Stop after the line that contains "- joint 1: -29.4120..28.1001"; until then, restate each line of the entries word for word from the very first.

● ● ● ● ●

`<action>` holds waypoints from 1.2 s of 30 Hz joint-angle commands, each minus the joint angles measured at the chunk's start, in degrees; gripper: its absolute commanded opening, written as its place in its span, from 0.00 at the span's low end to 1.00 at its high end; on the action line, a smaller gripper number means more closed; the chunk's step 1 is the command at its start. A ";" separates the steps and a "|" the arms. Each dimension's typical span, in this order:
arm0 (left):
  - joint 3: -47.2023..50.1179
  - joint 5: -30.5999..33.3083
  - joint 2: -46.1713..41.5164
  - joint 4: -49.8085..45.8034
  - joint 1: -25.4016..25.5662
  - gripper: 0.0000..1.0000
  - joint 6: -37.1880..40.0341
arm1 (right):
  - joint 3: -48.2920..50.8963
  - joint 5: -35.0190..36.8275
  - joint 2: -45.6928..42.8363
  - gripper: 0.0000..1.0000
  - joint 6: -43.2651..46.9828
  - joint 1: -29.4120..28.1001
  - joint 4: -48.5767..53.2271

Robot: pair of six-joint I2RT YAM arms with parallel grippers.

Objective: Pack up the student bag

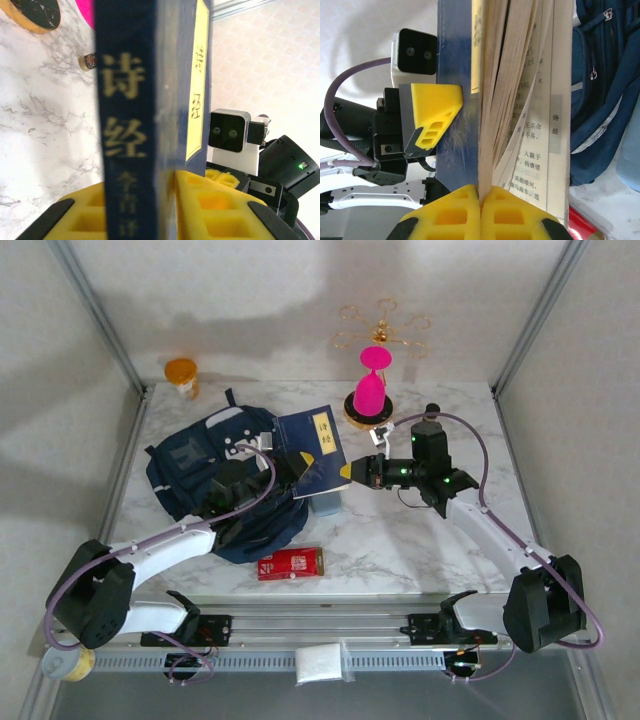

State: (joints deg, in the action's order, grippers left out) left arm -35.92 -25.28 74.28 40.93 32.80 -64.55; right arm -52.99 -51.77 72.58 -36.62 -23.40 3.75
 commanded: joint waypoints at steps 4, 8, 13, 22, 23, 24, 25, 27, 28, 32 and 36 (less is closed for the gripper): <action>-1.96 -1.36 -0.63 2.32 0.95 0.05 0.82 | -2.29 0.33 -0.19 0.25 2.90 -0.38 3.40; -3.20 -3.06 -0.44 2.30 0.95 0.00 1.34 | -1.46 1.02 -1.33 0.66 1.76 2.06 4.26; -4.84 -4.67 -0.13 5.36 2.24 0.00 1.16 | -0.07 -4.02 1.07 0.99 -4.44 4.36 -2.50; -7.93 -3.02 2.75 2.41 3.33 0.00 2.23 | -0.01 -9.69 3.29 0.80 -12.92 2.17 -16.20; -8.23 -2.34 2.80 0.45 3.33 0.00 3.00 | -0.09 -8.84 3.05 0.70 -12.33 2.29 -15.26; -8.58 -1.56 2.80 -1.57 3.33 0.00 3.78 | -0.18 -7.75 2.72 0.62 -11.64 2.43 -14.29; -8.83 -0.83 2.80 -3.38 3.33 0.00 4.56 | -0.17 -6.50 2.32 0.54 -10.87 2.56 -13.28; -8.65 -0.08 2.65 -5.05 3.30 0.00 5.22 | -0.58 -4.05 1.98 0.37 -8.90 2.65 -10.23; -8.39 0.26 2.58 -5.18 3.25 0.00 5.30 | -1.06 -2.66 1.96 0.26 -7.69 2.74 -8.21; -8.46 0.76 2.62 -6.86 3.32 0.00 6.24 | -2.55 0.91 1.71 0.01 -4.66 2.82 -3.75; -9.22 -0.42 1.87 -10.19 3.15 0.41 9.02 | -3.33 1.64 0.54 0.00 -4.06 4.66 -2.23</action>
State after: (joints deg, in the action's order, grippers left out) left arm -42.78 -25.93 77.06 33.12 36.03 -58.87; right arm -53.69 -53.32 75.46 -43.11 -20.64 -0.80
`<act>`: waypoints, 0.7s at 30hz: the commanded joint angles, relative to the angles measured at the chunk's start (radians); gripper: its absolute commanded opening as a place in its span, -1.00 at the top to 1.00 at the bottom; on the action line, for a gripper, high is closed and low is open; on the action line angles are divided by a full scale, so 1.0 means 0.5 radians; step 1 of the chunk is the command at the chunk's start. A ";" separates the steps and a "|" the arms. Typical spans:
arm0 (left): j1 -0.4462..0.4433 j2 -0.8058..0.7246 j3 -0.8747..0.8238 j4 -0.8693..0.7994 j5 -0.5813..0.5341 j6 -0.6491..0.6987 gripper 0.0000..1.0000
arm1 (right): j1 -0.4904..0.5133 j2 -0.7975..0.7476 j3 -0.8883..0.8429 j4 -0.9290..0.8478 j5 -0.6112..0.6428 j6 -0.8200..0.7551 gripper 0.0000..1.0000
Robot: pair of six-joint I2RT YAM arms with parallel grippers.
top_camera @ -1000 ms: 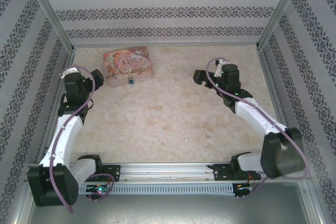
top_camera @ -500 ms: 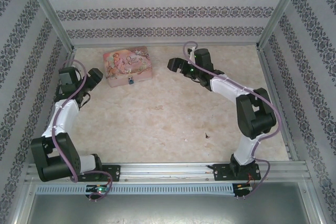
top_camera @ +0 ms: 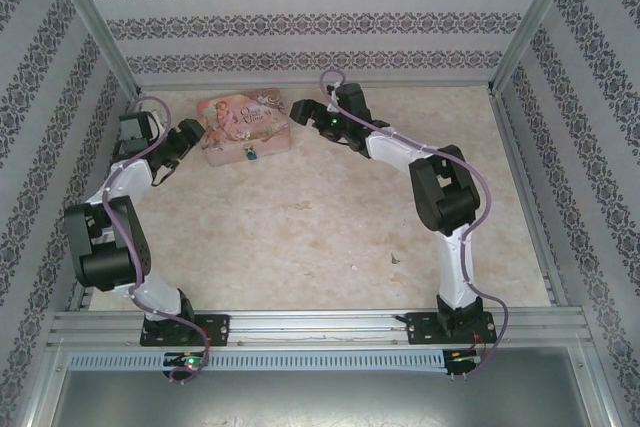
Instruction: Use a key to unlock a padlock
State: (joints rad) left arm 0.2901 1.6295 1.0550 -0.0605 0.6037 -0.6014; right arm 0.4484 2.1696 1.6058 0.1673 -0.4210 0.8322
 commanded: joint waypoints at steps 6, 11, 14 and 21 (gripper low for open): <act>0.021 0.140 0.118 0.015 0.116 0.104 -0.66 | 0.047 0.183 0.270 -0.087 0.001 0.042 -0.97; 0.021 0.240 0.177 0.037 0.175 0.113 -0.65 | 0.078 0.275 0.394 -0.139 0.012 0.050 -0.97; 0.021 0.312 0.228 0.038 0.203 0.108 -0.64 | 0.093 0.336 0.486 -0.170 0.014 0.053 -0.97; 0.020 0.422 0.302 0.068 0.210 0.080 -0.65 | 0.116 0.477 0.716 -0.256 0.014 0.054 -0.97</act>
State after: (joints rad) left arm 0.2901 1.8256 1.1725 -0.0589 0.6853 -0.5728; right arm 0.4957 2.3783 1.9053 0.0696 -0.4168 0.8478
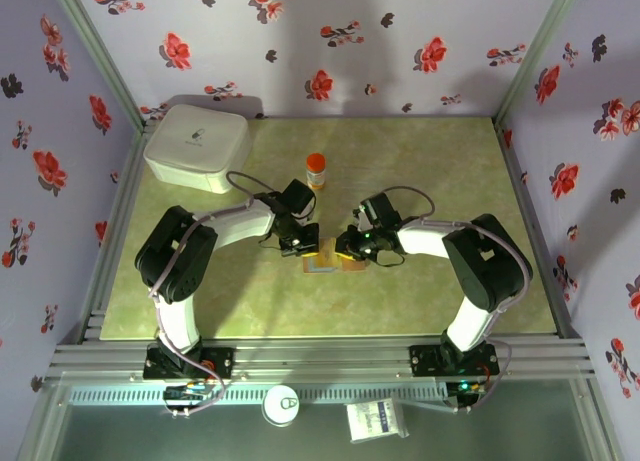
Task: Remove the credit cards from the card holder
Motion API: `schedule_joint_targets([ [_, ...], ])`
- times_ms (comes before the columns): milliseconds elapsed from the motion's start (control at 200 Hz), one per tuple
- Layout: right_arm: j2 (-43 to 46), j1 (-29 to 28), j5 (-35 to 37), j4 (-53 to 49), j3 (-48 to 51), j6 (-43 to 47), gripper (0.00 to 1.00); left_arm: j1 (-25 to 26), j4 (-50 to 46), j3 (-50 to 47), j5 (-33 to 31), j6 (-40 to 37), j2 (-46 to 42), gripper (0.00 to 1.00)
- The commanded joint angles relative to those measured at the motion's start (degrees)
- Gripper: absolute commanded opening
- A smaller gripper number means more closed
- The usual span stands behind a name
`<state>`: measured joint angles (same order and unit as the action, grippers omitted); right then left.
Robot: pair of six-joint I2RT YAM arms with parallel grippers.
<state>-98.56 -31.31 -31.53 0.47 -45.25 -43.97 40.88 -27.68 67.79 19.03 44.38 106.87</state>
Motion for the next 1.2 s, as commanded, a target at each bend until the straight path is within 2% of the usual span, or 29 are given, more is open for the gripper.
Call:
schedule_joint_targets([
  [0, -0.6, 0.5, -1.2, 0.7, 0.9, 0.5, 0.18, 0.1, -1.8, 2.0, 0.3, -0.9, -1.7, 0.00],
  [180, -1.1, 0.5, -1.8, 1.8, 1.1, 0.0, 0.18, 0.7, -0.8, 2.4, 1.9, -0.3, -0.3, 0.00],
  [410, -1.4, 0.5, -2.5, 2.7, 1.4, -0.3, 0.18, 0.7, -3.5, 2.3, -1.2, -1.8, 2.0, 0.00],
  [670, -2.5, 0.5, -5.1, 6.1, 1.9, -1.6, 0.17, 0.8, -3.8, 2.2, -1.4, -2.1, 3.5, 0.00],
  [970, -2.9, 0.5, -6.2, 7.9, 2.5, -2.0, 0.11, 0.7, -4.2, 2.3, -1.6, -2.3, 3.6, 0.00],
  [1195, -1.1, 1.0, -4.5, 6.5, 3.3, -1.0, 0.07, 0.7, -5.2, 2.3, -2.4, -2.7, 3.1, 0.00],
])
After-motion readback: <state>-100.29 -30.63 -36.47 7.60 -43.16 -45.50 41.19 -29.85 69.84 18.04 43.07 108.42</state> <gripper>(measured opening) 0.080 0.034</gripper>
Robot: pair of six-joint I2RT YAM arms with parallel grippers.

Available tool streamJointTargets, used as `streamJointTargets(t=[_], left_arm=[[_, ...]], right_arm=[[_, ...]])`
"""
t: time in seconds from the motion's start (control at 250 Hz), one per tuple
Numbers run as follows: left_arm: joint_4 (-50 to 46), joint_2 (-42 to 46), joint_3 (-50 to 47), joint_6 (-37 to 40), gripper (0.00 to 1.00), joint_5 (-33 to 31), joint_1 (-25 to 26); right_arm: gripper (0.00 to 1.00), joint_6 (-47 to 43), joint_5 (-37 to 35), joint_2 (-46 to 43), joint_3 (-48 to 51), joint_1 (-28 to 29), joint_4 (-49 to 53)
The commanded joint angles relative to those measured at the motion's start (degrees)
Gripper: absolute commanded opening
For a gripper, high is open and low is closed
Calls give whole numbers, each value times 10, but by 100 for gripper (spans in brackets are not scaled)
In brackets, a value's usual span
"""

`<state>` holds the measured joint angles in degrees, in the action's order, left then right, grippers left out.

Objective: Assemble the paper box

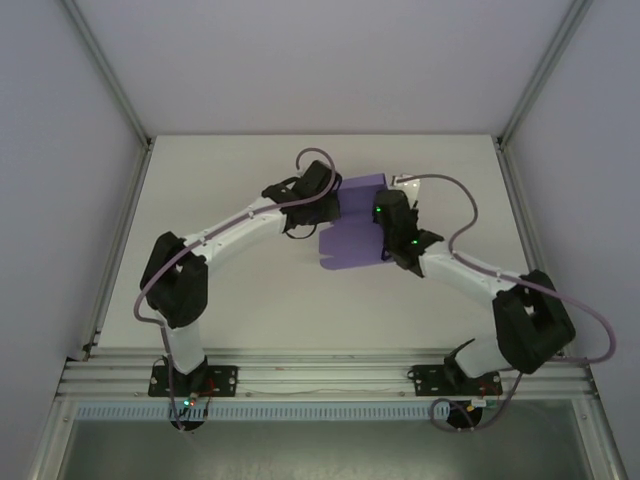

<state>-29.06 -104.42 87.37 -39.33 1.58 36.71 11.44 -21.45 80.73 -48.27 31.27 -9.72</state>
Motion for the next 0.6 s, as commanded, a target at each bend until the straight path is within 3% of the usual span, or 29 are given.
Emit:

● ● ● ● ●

■ Reply ■
`<action>` holds waypoints from 1.2 s of 30 Hz joint-angle commands, each minus the joint angles measured at the chunk's start, in degrees; gripper: its absolute commanded opening, written as its place in its span, from 0.00 at the span's low end to 1.00 at its high end; on the action line, a smaller gripper number means more closed; the chunk's step 1 is the command at its start. A ";" separates the steps and a "|" the arms. Each dimension's typical span, in this order:
arm0 (left):
  - joint 3: -47.2023..50.1179
  - joint 5: -30.5999..33.3083
  - joint 2: -46.1713..41.5164
  - joint 4: -49.8085..45.8034
  - joint 1: -25.4016..25.5662
  - gripper: 0.0000..1.0000
  - joint 6: -37.1880..40.0341
arm1 (right):
  - joint 3: -48.2920..50.8963
  - joint 5: -35.0190..36.8275
  - joint 2: -45.6928..42.8363
  - gripper: 0.0000..1.0000
  - joint 6: -43.2651..46.9828
  - joint 1: -29.4120..28.1001

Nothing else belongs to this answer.